Часы в столовой были капризны, как это часто бывает со стенными часами с маятником: их нужно было не только заводить, но и придавать им определенное положение, с маленьким отклонением от строго вертикального, что умел делать только дядя Ма. Но перед тем, как кто-то должен был умереть в доме, часы, несмотря на все старания дяди Ма, отказывались ходить. Так было перед смертью бабушки и перед смертью тети Эммы. И вот теперь они снова встали. (Потом они остановились перед смертью Марии Федоровны, а после ее смерти дядя Ма их продал, чтобы не расстраиваться.)

Наверно, меня тянуло в Абрамцево, и, прогуляв школу, что было нетрудно, так как все учителя были больны и уроки заменялись или отменялись, мы съездили туда. Я забыла об этой поездке — прочитав письмо Марии Федоровны, я вспоминаю, что хозяева перешли из летней комнатушки в теплую избу, и в ней установился особый деревенский запах. «Женя так была довольна поездкой, вернулись мы в седьмом часу. Набрали большой букет папоротника. А как обрадовался Шарик, что и передать нельзя. Хозяйка говорит, что он так выл три дня, что она плакала. Ежик пропал, Ваську не видали, Валька перешла во второй класс, и Женя с ней решила заданные примеры». Я ничего не пишу об Абрамцеве. Моя приписка: «Целую тебя. Привет дяде Боре и тете Софе. Жми коту лапку. Твоя Женя».

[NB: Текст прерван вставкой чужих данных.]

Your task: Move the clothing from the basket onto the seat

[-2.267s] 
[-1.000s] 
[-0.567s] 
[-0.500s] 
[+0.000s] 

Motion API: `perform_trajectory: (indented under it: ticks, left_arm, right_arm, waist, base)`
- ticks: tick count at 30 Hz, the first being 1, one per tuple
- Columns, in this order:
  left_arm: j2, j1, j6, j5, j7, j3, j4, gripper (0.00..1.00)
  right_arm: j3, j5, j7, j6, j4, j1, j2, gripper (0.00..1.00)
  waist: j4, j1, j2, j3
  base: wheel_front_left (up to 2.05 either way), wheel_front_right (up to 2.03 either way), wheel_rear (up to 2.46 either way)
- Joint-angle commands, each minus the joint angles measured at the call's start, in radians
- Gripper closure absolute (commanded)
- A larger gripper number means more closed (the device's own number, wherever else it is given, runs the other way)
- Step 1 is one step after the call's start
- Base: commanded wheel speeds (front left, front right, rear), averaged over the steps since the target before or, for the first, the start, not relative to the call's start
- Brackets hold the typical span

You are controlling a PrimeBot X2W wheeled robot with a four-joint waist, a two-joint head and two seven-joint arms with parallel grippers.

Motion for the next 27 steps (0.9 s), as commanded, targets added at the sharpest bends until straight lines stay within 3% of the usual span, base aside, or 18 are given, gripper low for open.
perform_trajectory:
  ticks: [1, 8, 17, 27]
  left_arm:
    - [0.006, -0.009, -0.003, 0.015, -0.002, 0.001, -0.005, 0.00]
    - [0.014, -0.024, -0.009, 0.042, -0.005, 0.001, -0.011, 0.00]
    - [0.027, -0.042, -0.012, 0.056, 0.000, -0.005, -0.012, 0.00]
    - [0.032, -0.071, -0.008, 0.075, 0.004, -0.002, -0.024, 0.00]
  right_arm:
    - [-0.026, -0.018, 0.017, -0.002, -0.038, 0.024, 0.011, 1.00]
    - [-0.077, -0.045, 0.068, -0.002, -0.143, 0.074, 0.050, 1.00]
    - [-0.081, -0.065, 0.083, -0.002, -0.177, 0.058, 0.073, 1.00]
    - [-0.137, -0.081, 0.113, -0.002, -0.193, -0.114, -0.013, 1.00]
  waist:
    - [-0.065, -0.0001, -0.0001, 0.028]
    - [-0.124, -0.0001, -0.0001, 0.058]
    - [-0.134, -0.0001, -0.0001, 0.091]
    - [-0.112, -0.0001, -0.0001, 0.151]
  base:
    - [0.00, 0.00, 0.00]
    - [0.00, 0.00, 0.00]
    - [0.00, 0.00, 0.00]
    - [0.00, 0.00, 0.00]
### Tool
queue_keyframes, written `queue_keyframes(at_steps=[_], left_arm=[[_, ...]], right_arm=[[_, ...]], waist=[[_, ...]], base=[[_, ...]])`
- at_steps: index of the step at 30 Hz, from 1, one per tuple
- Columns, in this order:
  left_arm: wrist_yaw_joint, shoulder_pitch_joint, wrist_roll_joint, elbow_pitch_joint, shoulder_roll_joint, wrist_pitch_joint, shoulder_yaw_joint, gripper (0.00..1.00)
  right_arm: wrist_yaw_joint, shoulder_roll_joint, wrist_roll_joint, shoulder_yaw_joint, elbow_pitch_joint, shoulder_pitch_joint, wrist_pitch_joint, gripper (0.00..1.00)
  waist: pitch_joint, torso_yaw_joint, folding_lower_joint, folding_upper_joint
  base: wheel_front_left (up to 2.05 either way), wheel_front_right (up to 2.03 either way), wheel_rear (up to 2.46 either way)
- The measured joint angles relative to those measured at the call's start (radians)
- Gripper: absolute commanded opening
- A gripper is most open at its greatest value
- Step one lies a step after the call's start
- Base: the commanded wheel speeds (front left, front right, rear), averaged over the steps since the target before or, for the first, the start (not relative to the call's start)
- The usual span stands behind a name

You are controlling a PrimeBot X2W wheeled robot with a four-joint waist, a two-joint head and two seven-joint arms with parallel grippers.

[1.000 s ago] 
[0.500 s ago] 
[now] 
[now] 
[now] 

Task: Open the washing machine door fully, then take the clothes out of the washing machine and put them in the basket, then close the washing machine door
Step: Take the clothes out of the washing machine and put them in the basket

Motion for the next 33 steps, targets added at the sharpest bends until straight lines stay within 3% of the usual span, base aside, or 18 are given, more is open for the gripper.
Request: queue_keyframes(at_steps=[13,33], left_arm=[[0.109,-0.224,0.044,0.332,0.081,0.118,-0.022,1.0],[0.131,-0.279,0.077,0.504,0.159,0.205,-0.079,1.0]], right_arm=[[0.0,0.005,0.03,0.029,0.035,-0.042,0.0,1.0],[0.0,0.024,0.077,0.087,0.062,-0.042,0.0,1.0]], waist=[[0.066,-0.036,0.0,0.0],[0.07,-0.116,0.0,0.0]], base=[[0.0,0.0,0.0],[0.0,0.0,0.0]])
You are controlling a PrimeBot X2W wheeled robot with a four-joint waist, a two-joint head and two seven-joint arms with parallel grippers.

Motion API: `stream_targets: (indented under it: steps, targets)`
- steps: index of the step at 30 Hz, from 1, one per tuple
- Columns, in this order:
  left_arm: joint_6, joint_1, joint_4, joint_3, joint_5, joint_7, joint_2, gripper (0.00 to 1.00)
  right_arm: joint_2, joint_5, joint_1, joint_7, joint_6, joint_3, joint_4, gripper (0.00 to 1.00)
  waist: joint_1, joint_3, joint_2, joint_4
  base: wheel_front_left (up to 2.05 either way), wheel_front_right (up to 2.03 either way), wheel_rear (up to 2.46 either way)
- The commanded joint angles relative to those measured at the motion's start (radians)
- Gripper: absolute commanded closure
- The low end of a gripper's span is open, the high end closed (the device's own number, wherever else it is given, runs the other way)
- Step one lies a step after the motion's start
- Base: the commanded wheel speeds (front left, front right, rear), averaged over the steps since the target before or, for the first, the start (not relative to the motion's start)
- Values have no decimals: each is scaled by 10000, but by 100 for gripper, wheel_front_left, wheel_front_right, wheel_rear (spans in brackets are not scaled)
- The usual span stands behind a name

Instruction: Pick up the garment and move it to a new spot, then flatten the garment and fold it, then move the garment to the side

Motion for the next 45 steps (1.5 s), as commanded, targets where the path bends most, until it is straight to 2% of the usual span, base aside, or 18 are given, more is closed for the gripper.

Больше писем нет, только записки в больницу.

Когда мама вернулась из Ленинграда, оказалось, что у нее опухоль в груди — рак, и ее положили в Пироговскую клинику на операцию.

Еще весной мама жаловалась на боль в правой руке и на обилие слизи в кишках. Розалия Наумовна (врач, приставленный к маме от поликлиники Комиссии содействия ученым[138]) рекомендовала ей глотать абсорбированный уголь, но он не помогал. Прикрепление к поликлинике было привилегией, так же как право подписываться на газеты и журналы. Нас с Марией Федоровной прикрепили к этой же поликлинике. Розалия Наумовна была высокая, красивая, очень яркая женщина лет тридцати пяти, с четкими чертами лица, темными волосами, красными щеками и губами. Губы были особенно ярки. Она часто бывала у нас, сидела, пила чай и разговаривала, а на праздники Наталья Евтихиевна относила ей торт — она жила близко от нас на улице Грановского. Торт был не взяткой, а проявлением маминой щедрости и привычки делать подарки и раздавать чаевые. Нас чем-то успокаивало, обнадеживало то, что Розалия Наумовна была почти тезкой мамы, но вряд ли она была хорошим врачом. Мне она не могла заменить доктора Якорева. Наверно, ей нравилось, что она попала к деликатным, не умеющим требовать, довольным тем, что есть, людям. Я думаю, что она относилась к своим обязанностям спустя рукава, по выражению Марии Федоровны, стараясь прежде всего быть со всеми нами в лучших отношениях. Я сужу по тому, как она поступила со мной, когда ей пожаловались на мое плохое зрение. Она поднесла на уровень моей талии немецкую книжку с крупным шрифтом. Я боялась, что меня заставят носить очки, и, напрягая зрение, прочла несколько строчек отчасти знакомого мне текста. Розалия Наумовна тут же закрыла книгу и сказала, что у меня хорошее зрение и очки не нужны. Это было мне на руку, но это была неправда. Потом нам сказали, что Розалия Наумовна по нерадивости упустила время, что операцию маме нужно было сделать раньше.

вернуться

138

Комиссия содействия ученым при Совете народных комиссаров СССР (1931–1937) имела целью «улучшение материально-бытовых условий работы ученых и содействие развитию научно-исследовательской работы».